The FCC mark is a stand-alone logo (as shown above) for devices falling under part 18 of Title 47 Code of Federal Regulations, for devices falling under part 15 rules, along with the logo, the label should display other data, viz., the trade name of the product, the model number, and information about whether the device was tested after assembling, or assembled from tested components. Electronic labeling is an alternative for devices equipped with a display.
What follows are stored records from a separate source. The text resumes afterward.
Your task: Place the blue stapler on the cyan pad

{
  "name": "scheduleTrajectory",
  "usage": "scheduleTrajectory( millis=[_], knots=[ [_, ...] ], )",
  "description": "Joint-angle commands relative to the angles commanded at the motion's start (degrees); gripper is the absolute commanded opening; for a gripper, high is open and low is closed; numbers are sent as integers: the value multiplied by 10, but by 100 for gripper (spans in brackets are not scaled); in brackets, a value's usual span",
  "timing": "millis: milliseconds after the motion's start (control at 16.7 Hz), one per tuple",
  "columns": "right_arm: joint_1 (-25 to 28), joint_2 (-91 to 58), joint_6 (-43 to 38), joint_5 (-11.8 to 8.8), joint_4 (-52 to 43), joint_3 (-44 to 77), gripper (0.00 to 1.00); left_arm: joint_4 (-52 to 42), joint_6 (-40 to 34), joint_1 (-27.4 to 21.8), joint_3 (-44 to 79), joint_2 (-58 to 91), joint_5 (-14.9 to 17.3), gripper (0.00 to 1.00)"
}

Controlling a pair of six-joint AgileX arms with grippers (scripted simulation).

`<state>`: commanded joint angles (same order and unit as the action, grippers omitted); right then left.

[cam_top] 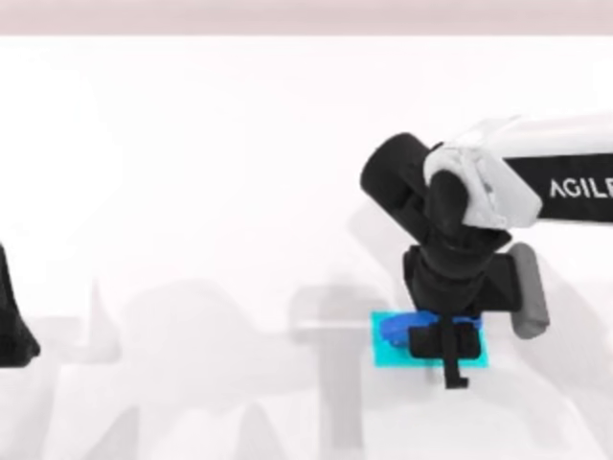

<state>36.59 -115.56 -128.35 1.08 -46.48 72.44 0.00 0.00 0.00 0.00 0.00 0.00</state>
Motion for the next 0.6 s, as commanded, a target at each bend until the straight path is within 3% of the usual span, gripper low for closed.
scheduleTrajectory(
  millis=[240,600],
  knots=[
    [0,0,0,0,0,0,98,0,0,0,0,0,0,100],
    [0,0,0,0,0,0,100,0,0,0,0,0,0,100]
  ],
)
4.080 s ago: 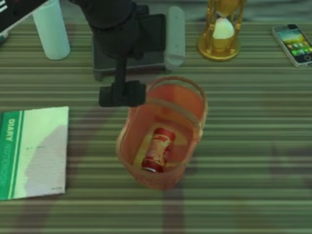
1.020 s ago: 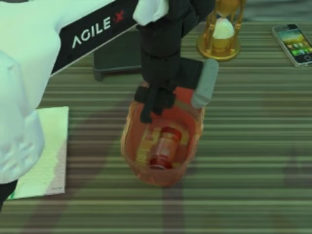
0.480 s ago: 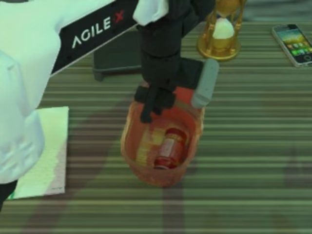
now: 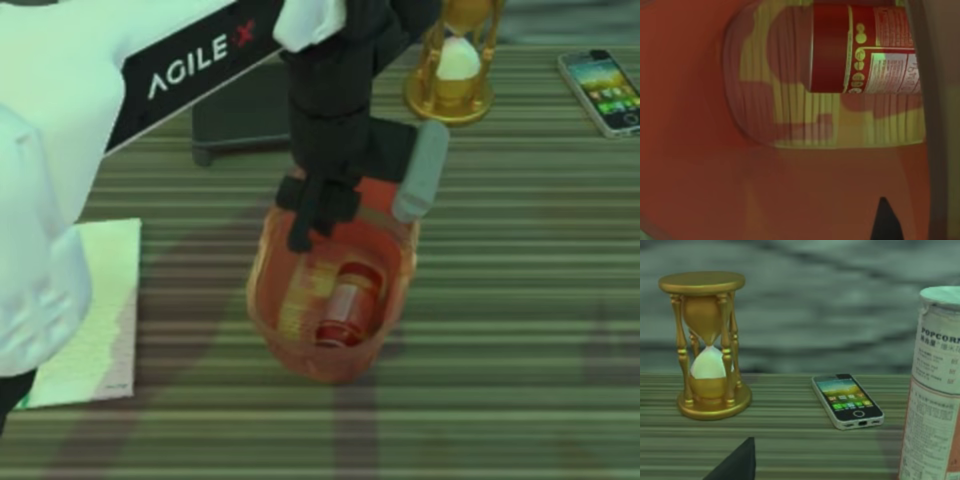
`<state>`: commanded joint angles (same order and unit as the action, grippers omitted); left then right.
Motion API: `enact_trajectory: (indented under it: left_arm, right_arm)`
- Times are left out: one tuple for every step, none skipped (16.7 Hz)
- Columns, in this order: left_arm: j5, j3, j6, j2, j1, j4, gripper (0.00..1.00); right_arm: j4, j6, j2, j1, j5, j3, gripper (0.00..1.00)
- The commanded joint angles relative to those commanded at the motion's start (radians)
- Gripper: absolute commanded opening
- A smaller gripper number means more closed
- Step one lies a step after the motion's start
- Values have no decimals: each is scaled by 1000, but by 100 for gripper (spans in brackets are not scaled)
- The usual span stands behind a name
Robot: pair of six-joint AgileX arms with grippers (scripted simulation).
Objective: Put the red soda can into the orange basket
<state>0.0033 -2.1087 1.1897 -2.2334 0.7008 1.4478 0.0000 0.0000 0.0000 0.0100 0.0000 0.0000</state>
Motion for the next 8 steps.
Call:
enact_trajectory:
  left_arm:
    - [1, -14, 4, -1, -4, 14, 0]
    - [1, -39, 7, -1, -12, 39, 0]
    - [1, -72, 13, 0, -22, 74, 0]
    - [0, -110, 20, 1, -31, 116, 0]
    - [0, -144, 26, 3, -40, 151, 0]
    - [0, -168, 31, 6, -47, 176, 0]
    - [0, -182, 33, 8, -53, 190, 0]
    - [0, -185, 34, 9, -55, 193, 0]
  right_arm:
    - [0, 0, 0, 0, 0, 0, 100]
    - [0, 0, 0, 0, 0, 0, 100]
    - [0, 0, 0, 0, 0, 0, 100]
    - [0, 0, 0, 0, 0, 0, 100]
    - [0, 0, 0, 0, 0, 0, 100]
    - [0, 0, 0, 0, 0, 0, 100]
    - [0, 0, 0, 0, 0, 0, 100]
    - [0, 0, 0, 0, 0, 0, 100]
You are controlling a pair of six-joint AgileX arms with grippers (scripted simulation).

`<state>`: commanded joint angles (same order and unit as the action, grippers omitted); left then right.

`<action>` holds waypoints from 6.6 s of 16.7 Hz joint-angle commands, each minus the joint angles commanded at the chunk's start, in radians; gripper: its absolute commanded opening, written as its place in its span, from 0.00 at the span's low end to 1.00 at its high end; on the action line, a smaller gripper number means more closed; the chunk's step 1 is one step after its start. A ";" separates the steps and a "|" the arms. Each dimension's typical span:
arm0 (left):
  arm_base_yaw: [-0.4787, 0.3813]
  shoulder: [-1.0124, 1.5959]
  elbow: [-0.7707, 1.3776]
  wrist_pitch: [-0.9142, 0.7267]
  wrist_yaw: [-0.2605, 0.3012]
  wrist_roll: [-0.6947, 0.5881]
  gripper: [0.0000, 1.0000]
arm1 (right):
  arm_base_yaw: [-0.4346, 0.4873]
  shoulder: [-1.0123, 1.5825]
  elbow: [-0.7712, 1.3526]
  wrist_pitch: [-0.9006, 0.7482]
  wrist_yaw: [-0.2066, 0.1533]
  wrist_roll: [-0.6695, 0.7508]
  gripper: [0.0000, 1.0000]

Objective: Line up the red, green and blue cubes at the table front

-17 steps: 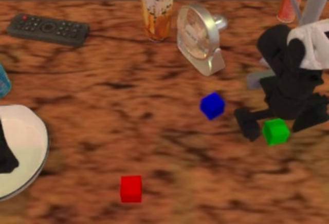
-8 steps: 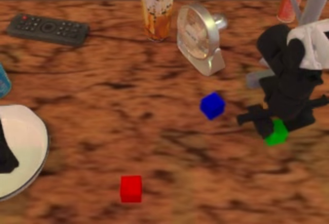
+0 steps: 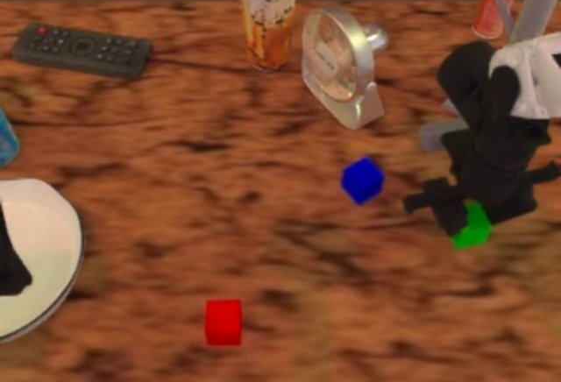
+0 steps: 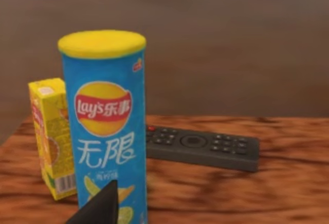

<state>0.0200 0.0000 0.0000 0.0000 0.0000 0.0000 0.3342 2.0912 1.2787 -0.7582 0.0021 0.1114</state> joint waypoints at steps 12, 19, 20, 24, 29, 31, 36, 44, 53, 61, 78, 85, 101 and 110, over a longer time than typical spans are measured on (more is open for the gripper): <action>0.000 0.000 0.000 0.000 0.000 0.000 1.00 | 0.006 -0.128 0.148 -0.258 0.001 -0.003 0.00; 0.000 0.000 0.000 0.000 0.000 0.000 1.00 | 0.062 -0.114 0.165 -0.270 0.002 0.069 0.00; 0.000 0.000 0.000 0.000 0.000 0.000 1.00 | 0.095 -0.110 0.174 -0.277 0.003 0.113 0.00; 0.000 0.000 0.000 0.000 0.000 0.000 1.00 | 0.271 -0.100 0.207 -0.310 0.006 0.372 0.00; 0.000 0.000 0.000 0.000 0.000 0.000 1.00 | 0.501 -0.102 0.239 -0.346 0.009 0.708 0.00; 0.000 0.000 0.000 0.000 0.000 0.000 1.00 | 0.560 -0.110 0.245 -0.351 0.011 0.779 0.00; 0.000 0.000 0.000 0.000 0.000 0.000 1.00 | 0.586 -0.117 0.247 -0.351 0.012 0.807 0.00; 0.000 0.000 0.000 0.000 0.000 0.000 1.00 | 0.585 -0.052 0.123 -0.156 0.012 0.811 0.00; 0.000 0.000 0.000 0.000 0.000 0.000 1.00 | 0.589 -0.028 0.084 -0.100 0.013 0.812 0.23; 0.000 0.000 0.000 0.000 0.000 0.000 1.00 | 0.589 -0.028 0.084 -0.100 0.013 0.812 0.83; 0.000 0.000 0.000 0.000 0.000 0.000 1.00 | 0.594 -0.080 0.185 -0.262 0.012 0.816 1.00; 0.000 0.000 0.000 0.000 0.000 0.000 1.00 | 0.593 -0.116 0.241 -0.348 0.012 0.812 1.00; 0.000 0.000 0.000 0.000 0.000 0.000 1.00 | 0.242 0.279 0.795 -0.540 0.003 -0.066 1.00; 0.000 0.000 0.000 0.000 0.000 0.000 1.00 | 0.189 0.317 0.869 -0.551 0.004 -0.169 1.00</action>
<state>0.0200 0.0000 0.0000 0.0000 0.0000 0.0000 0.5229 2.4078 2.1481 -1.3090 0.0059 -0.0579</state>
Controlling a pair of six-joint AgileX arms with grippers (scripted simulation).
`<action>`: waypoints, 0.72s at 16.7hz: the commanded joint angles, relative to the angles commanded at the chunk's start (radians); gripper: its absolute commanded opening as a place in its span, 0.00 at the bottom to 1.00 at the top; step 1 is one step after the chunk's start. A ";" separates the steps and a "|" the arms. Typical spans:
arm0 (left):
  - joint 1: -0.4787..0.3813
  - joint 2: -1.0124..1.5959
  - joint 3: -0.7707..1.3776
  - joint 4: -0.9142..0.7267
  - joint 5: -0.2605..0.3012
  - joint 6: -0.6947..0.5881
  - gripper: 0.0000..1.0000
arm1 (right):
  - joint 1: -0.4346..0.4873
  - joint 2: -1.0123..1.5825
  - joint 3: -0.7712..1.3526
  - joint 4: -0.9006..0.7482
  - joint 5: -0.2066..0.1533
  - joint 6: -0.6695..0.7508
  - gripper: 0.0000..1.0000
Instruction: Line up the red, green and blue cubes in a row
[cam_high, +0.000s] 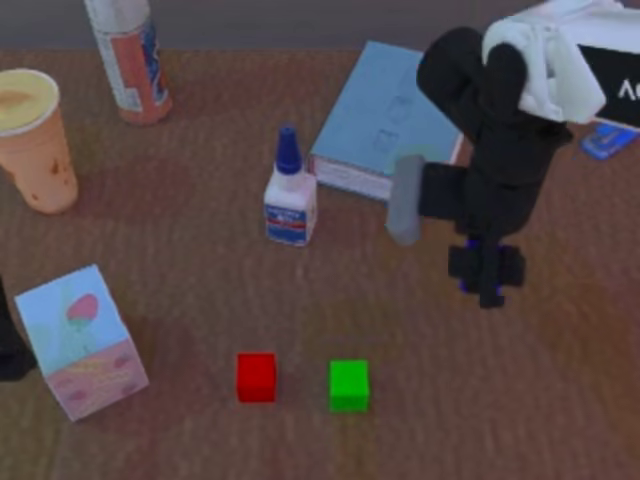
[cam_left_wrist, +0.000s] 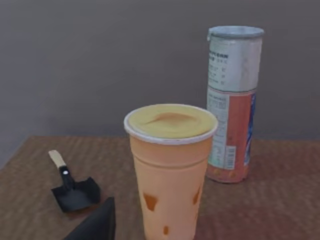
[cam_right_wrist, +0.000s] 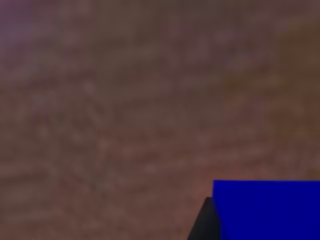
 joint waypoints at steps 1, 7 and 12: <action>0.000 0.000 0.000 0.000 0.000 0.000 1.00 | 0.045 -0.038 -0.054 0.011 -0.001 0.000 0.00; 0.000 0.000 0.000 0.000 0.000 0.000 1.00 | 0.190 -0.164 -0.204 0.049 -0.002 -0.004 0.00; 0.000 0.000 0.000 0.000 0.000 0.000 1.00 | 0.187 -0.155 -0.214 0.062 -0.002 -0.002 0.00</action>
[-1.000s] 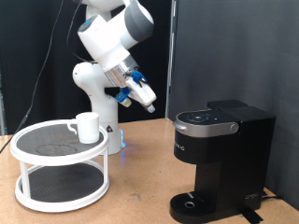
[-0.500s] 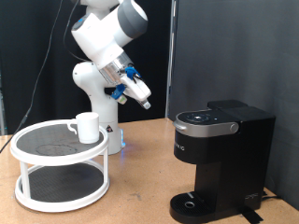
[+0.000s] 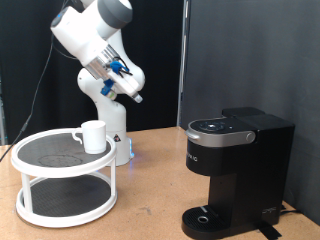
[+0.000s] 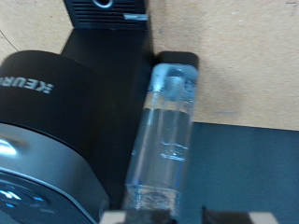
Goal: Make a cup of coffee with the keurig machine
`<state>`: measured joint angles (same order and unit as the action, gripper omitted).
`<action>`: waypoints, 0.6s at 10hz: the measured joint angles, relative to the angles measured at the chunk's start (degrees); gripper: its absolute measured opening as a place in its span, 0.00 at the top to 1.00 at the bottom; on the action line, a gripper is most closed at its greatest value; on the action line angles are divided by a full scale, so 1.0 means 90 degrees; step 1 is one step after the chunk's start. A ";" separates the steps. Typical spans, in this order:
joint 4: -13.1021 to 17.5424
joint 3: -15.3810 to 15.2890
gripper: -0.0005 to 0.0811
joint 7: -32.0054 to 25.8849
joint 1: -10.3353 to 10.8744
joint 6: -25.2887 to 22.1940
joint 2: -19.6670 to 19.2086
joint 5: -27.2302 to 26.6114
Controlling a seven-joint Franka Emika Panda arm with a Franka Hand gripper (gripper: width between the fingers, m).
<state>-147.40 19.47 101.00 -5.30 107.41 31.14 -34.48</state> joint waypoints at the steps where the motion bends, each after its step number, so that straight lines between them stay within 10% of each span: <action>1: -0.0007 0.0118 0.99 -0.0108 -0.0100 -0.0155 0.0139 0.0118; 6: 0.0002 0.0554 0.99 -0.0316 -0.0209 -0.1109 0.0323 0.0376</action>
<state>-147.38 24.46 98.15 -7.19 97.42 34.05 -31.09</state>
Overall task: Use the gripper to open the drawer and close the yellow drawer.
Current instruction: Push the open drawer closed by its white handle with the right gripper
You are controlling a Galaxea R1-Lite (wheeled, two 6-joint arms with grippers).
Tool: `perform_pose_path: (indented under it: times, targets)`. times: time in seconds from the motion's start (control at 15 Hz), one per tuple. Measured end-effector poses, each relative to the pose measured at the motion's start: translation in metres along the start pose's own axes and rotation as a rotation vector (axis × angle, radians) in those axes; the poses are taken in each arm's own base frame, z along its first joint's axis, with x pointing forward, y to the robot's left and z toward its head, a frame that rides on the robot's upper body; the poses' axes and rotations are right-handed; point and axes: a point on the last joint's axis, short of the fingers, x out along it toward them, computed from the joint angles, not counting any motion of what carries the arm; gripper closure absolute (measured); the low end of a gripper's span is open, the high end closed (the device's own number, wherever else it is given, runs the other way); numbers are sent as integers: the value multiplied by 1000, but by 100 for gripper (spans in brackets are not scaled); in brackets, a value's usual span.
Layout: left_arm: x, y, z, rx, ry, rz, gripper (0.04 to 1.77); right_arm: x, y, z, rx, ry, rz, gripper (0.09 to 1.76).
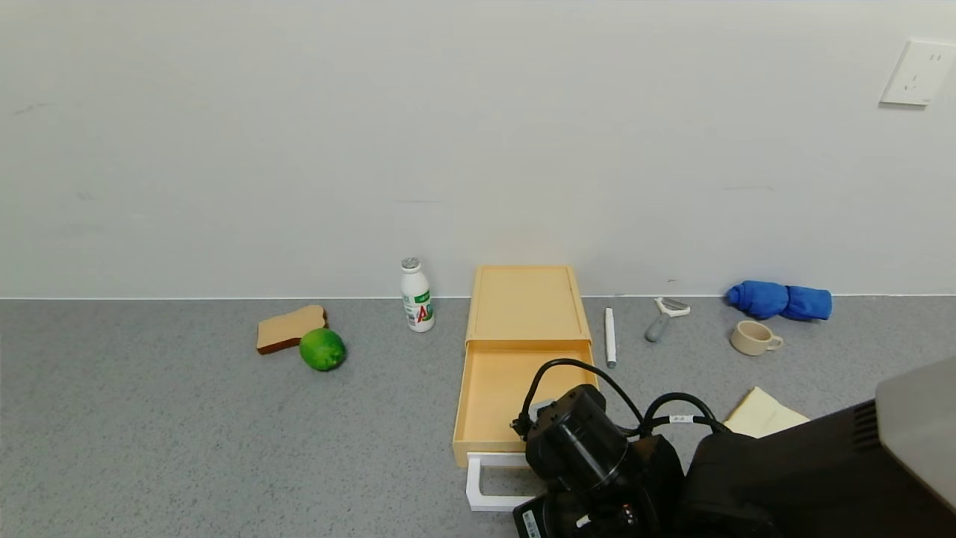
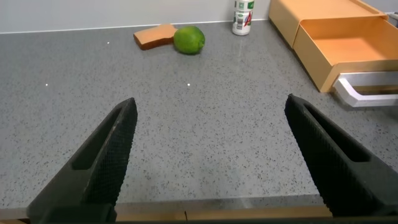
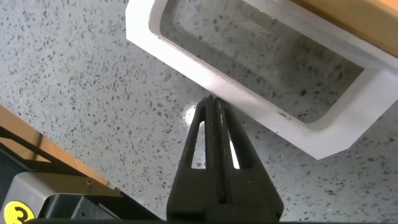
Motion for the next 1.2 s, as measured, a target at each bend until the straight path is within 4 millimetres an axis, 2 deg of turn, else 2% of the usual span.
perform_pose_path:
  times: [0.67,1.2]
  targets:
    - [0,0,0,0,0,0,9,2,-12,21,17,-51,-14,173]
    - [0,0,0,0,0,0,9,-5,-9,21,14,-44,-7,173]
Even though most of the nations exporting electronic equipment into the US market have their own standards for EMI as well as independent certification and conformity marks (e.g.: The CCC certification mark for China, the VCCI (Voluntary Council for Control of Interference) mark for Japan, the KC mark by the Korea Communications Commission for South Korea, the ANATEL mark for Brazil, and the BSMI mark for Taiwan), most of the products still sold in these markets hold the FCC label. Electronic products sold in parts of Asia and Africa hold the FCC label even though it holds no legal significance, and also without any means to verify whether they actually conform to the specified standards or not.

Canada's regulating body is called Innovation, Science and Economic Development Canada (ISED) - formally Industry Canada (IC). Products sold in Canada may have the FCC declaration and/or the CE declaration, however, neither declaration has any legal significance in Canada.